Fermentacja z puszki nachmielonego extraktu + puszka extraktu ciemnego też Coopers. Drożdże z zestawu.
Na początku było prawie 12 blg.
Fermentacja wystartowała po jakichś 8 godzinach, i była boardzo intensywna przez pierwsze 24 godziny, po czym kompletnie ustała .
Przeczekałem jeszcze 24 godzinki i zajrzałem do środka: jest 7blg
Zamieszałem mocno i przeczekałem następne 24 godziny i ciągle nic.

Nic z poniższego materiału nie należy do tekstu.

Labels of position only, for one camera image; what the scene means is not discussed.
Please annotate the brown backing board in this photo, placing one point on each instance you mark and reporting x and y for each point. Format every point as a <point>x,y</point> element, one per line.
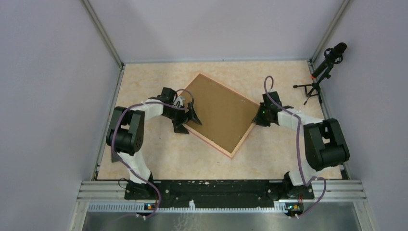
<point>223,111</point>

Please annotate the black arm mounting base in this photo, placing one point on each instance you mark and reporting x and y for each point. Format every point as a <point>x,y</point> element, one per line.
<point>217,193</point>

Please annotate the pink wooden picture frame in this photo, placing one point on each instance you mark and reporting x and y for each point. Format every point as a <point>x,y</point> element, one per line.
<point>223,153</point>

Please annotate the grey building baseplate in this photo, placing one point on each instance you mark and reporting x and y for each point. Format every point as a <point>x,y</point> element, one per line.
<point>115,157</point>

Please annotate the black microphone tripod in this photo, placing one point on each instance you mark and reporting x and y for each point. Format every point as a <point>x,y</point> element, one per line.
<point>314,88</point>

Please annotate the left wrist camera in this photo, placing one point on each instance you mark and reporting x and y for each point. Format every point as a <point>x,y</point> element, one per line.
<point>179,102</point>

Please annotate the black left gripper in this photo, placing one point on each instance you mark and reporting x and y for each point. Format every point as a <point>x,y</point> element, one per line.
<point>189,115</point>

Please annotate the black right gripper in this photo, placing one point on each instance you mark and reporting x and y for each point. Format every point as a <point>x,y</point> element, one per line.
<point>257,120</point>

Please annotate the white cable duct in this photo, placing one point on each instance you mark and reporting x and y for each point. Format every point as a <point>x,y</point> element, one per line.
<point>140,207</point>

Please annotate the black microphone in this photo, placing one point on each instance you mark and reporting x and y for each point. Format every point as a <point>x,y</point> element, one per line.
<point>332,56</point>

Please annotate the aluminium rail front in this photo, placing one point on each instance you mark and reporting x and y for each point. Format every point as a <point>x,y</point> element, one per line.
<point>111,190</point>

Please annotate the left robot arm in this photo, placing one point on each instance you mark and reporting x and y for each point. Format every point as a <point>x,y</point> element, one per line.
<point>125,134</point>

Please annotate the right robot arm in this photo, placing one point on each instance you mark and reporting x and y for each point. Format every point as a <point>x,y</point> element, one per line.
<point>320,144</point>

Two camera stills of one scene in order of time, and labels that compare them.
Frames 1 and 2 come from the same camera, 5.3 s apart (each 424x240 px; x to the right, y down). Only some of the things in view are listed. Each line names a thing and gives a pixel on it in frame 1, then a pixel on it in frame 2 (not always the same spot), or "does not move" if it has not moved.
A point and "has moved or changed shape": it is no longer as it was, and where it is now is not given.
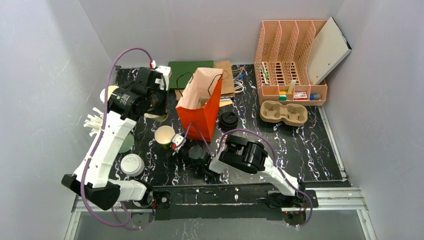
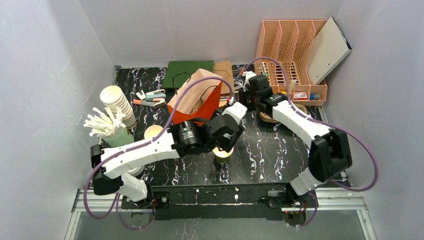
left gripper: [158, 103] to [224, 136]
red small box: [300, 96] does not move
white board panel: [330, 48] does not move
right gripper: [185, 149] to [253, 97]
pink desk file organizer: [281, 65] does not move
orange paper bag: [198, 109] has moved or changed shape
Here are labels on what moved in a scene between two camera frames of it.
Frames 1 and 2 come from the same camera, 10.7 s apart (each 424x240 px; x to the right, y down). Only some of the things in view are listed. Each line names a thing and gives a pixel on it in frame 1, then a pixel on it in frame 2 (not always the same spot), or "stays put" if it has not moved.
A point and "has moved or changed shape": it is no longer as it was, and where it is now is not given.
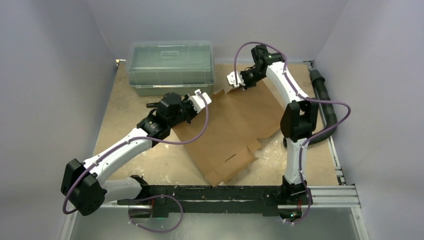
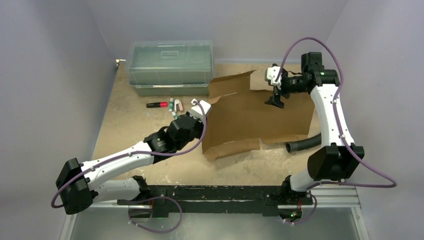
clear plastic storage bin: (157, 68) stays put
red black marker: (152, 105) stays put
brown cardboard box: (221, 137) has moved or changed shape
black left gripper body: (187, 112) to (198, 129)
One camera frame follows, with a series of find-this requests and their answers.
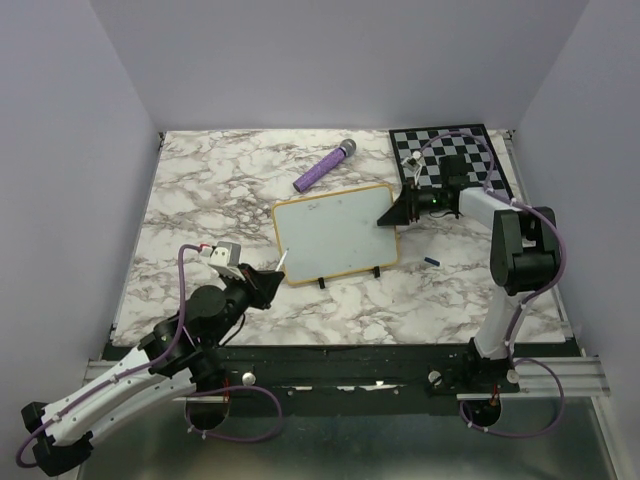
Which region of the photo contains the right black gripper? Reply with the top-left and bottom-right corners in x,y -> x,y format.
377,181 -> 444,226

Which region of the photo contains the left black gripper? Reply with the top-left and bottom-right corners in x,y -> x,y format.
207,263 -> 285,347

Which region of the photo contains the white marker pen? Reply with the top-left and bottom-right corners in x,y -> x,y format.
275,249 -> 289,271

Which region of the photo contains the blue marker cap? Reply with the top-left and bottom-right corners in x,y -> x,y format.
424,257 -> 441,267

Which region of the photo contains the yellow framed whiteboard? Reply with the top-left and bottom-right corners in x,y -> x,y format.
272,184 -> 399,286

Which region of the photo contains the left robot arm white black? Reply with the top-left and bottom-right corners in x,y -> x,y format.
21,264 -> 285,477

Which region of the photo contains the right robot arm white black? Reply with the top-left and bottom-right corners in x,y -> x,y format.
377,155 -> 565,392

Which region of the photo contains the black grey chessboard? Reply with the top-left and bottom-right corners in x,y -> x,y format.
389,124 -> 513,198

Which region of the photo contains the purple toy microphone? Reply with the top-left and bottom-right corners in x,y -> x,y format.
293,139 -> 357,193

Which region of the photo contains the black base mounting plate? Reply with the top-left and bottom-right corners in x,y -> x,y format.
164,342 -> 521,419

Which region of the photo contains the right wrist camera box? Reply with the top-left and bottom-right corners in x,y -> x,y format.
402,150 -> 424,186

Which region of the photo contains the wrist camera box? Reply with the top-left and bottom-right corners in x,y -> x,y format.
200,241 -> 243,280
402,150 -> 424,186

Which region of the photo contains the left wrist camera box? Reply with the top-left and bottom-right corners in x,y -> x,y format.
200,241 -> 243,280

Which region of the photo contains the wire whiteboard stand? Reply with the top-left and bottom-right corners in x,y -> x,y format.
315,266 -> 381,290

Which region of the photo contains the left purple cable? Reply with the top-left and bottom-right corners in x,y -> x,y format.
15,243 -> 284,468

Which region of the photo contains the purple cable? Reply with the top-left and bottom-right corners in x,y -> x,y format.
409,130 -> 568,437
15,243 -> 284,468

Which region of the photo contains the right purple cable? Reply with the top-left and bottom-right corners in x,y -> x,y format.
409,130 -> 568,437

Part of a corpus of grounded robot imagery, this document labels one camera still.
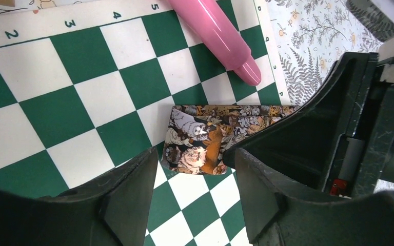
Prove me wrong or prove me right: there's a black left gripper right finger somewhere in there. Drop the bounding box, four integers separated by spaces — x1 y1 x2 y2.
234 149 394 245

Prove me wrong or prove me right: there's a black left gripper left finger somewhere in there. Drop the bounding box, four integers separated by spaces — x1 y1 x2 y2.
0 148 158 245

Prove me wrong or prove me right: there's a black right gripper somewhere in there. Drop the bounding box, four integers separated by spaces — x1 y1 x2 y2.
223 52 394 197

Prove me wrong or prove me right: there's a brown floral patterned tie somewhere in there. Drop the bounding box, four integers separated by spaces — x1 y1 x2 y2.
161 105 298 175

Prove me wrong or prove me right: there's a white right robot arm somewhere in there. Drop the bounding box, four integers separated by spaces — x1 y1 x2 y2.
223 1 394 197

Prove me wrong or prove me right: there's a green white chessboard mat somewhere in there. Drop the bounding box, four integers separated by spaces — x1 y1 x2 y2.
0 0 286 246

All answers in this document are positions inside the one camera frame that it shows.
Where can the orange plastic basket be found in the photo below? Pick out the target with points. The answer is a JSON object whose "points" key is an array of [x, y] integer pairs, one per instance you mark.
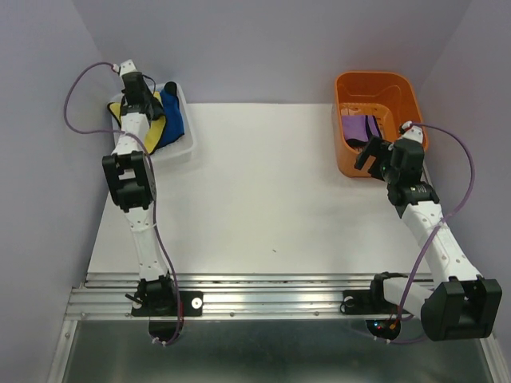
{"points": [[388, 96]]}

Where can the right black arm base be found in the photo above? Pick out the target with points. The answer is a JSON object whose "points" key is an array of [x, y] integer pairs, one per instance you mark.
{"points": [[359, 302]]}

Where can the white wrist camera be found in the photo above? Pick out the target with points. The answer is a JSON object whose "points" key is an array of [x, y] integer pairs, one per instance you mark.
{"points": [[124, 68], [411, 131]]}

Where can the black and purple towel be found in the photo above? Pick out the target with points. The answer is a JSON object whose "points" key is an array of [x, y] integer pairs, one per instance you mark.
{"points": [[359, 129]]}

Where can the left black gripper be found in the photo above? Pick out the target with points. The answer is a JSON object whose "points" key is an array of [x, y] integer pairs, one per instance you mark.
{"points": [[151, 100]]}

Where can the aluminium mounting rail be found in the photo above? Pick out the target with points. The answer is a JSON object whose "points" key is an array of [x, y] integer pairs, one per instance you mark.
{"points": [[226, 297]]}

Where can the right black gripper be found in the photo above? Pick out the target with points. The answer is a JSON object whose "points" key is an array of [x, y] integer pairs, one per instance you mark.
{"points": [[376, 146]]}

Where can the white perforated basket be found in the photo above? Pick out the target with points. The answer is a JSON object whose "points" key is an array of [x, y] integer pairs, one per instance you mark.
{"points": [[135, 126]]}

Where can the yellow towel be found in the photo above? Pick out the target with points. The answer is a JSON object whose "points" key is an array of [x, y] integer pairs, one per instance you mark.
{"points": [[154, 138]]}

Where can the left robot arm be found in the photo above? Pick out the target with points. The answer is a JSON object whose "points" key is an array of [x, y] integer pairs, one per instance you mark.
{"points": [[130, 178]]}

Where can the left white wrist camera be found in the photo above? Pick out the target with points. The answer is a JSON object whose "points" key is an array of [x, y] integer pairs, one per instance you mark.
{"points": [[124, 68]]}

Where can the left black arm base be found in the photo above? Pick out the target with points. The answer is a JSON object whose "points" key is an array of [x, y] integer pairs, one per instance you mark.
{"points": [[191, 305]]}

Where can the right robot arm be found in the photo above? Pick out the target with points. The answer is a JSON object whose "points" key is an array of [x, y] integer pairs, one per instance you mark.
{"points": [[444, 290]]}

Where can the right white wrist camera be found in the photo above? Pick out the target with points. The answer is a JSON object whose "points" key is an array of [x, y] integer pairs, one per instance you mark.
{"points": [[411, 131]]}

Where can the blue towel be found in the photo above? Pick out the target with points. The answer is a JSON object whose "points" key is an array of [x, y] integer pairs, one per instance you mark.
{"points": [[171, 106]]}

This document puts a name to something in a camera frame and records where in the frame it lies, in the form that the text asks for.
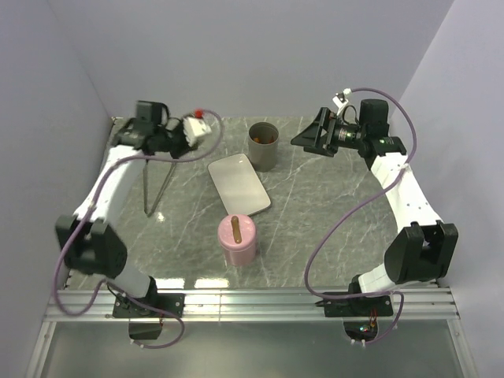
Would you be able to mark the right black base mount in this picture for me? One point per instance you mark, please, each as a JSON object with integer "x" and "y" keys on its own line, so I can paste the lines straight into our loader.
{"x": 357, "y": 307}

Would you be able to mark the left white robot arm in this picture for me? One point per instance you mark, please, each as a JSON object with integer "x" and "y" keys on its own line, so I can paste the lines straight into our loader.
{"x": 88, "y": 241}

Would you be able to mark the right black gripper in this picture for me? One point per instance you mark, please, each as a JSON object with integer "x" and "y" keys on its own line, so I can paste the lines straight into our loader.
{"x": 311, "y": 137}

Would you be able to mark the white rectangular plate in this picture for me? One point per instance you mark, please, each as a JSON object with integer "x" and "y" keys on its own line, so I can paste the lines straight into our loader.
{"x": 238, "y": 185}

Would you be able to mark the pink round lid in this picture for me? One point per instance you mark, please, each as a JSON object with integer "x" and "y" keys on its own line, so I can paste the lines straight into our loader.
{"x": 236, "y": 225}

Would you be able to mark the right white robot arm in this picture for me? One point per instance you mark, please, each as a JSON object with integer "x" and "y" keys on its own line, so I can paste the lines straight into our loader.
{"x": 424, "y": 246}

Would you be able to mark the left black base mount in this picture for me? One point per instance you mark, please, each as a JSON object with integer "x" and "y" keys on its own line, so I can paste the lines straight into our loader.
{"x": 124, "y": 307}

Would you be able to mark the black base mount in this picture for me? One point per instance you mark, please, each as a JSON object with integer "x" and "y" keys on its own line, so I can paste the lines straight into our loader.
{"x": 357, "y": 307}
{"x": 124, "y": 307}

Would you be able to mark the aluminium rail frame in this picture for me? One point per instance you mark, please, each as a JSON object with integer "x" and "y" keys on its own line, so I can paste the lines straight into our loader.
{"x": 257, "y": 333}

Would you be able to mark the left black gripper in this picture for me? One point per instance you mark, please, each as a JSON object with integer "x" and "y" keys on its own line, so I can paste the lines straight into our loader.
{"x": 185, "y": 148}

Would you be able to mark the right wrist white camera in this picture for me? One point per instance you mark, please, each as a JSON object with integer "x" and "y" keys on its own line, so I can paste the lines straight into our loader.
{"x": 341, "y": 101}

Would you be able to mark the grey cylindrical container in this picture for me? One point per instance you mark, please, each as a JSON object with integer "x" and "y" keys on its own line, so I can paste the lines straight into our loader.
{"x": 263, "y": 157}

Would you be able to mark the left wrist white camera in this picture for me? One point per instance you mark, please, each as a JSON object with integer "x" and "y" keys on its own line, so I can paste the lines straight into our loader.
{"x": 195, "y": 128}

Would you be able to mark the pink cylindrical container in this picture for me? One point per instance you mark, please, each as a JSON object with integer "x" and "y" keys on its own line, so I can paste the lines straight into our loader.
{"x": 239, "y": 254}

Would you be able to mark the roasted chicken wing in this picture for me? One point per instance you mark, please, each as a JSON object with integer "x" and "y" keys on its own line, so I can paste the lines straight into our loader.
{"x": 263, "y": 140}

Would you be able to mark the wrist white camera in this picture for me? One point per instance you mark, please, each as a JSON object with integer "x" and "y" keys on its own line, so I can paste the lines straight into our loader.
{"x": 341, "y": 101}
{"x": 195, "y": 128}

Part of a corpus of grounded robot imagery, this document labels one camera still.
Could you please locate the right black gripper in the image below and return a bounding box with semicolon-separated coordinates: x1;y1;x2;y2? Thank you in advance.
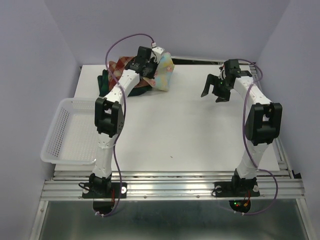
200;73;232;102

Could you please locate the pastel floral skirt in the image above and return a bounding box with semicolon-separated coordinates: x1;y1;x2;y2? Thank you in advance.
143;52;175;92

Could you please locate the red plaid skirt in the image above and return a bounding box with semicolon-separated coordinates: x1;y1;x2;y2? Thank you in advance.
108;56;152;95

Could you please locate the green plaid skirt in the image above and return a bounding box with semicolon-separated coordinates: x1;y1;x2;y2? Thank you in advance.
97;69;152;97

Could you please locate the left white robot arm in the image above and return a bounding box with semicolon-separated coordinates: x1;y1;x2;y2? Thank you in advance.
88;44;165;197

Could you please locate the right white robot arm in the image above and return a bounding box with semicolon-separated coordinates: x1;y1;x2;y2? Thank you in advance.
201;59;283;197

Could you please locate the white plastic basket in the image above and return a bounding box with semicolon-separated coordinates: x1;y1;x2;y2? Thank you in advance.
40;97;98;166

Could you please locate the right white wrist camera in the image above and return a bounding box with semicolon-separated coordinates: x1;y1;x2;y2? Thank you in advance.
218;64;226;81

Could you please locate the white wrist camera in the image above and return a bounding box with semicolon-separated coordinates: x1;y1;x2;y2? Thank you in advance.
151;46;165;63
218;64;226;81

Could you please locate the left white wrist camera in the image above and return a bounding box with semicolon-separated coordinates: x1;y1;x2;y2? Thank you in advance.
151;46;165;63

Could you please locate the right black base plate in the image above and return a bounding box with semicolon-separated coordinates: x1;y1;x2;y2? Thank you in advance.
214;181;260;198

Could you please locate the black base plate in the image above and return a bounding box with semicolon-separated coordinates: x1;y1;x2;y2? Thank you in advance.
78;182;128;199
214;181;260;198

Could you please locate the aluminium frame rail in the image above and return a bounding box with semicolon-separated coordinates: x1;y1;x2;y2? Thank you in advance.
40;170;305;201

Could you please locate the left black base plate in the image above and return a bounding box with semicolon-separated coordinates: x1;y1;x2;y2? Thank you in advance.
78;182;128;199

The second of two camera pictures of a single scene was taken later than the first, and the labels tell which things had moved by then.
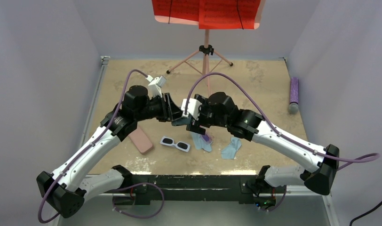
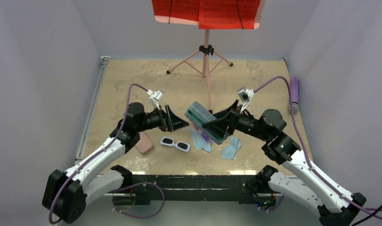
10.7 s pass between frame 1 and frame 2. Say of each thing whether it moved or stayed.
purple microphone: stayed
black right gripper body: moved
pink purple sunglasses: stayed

Temperatura: stała na poziomie 22C.
Pamiętam że moje pierwsze popełnione piwko to też był Stout i zachowywał się podobnie. Z 12 zszedł do 5 blg i tak mu zostało, więc może Stouty już tak mają? Może charakter i składniki tego piwa nie pozwalają mu bardziej odfermentować?
Myślę że przeczekam jeszcze ze dwa dni i przeleję go na cichą fermentację. Zostawie w takim stanie na 7-10 dni i potem zabutelkuję.
Czy to brzmi rozsądnie? Czy może są jakieś lepsze rady?